The more complex insane case collapses transparently in the other languages that don't need as many different variables to consider, and the translator can still provide the full range of possibilities without having to add tons of different lines.

However, we're starting to engineer a private programming language here in the x/y/z syntax, and this solution DOES require the programmer to be kind of intimately involved in the localization process in passing metadata in with the localization fetch function. Not sure if that's inevitable or not.

In any case, what do you think? Am I barking up the wrong tree?

@FelipeMercader
Copy link

Hi,
I will try to offer my point of view as translator. My understanding of programming languages is limited but I have certain notions of how Firetongue works and I will try to explain the challenges I often encounter.

Concerning this part you mention here (However, there might potentially be languages where several parts of the sentence change depending on the number and not just the word after the value), yes, you are right, you have to adapt the genre and the number not only for the adjectives or the nouns, but also for other words like articles and even verbs.

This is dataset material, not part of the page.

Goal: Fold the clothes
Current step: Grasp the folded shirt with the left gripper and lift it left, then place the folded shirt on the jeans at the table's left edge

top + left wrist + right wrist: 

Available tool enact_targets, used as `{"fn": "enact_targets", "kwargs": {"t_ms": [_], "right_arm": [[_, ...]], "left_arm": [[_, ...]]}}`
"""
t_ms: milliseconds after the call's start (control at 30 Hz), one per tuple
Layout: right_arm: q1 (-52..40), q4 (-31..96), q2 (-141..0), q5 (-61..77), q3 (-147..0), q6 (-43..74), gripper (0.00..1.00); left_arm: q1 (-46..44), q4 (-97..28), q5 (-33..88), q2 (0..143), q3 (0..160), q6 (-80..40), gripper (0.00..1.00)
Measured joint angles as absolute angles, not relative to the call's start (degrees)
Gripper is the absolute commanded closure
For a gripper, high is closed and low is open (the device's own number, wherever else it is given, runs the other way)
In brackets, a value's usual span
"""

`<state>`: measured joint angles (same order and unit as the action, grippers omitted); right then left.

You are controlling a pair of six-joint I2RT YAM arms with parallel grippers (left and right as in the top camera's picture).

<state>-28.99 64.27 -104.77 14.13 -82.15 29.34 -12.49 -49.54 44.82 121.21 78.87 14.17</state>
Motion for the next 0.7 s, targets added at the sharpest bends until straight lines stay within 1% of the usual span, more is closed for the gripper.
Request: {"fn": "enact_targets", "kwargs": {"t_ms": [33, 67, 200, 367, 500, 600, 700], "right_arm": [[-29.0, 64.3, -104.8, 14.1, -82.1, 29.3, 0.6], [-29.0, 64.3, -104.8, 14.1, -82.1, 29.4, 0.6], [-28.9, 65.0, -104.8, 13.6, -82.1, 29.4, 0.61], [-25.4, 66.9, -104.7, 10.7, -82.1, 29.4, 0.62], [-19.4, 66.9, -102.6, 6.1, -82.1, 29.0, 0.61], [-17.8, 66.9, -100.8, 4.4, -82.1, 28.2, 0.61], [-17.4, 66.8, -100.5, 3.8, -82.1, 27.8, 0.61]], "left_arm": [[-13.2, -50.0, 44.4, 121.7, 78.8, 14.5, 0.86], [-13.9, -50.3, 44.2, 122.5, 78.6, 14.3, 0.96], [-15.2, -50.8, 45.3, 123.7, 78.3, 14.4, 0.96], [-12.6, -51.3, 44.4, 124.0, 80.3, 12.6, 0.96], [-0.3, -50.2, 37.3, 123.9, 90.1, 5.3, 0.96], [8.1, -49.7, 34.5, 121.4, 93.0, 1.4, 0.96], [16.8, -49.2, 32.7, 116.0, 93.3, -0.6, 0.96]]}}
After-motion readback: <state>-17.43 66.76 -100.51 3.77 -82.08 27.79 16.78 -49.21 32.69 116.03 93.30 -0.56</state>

Most common problems I find:
String_1_action: You found a
String_1_item_colour: red
String_1_item_1: shield
String_1_item_2: sword

You found a red shield
You found a red sword

When it comes to translation, a very simple string like this one may cause many problems we have to face. Let’s see:

If the game takes these splitted parts of the same sentence and joins them in a single sentence, it will work nicely in English. Taking into account that we have translated it in Spanish, it will become this mess:

String_1_action: Has encontrado un
String_1_item_colour: rojo
String_1_item_1: escudo
String_1_item_2: espada

Has encontrado un rojo escudo (WRONG)
Has encontrado un rojo espada (WRONG)

-First problem: the word “a” is integrated in the verb string. If I can translate it only once (since String_1_action would be a fixed string), I cannot set the genre of the item that would follow. The article would be correct for the shield line but not for the sword line.

-Second problem: word order. The adjective must go behind the name in this case (most of the time it will be like that, needing the adjective after the noun/item. In Spanish, it could go before for stylistic purposes in certain texts; in this case, having the adjective before is a grammatical error).

Third problem: Genre of adjective. The same example as in first problem, I cannot set the gender of the word red depending on the item, so I am stuck with a fixed gendered adjective which will only work for the first case.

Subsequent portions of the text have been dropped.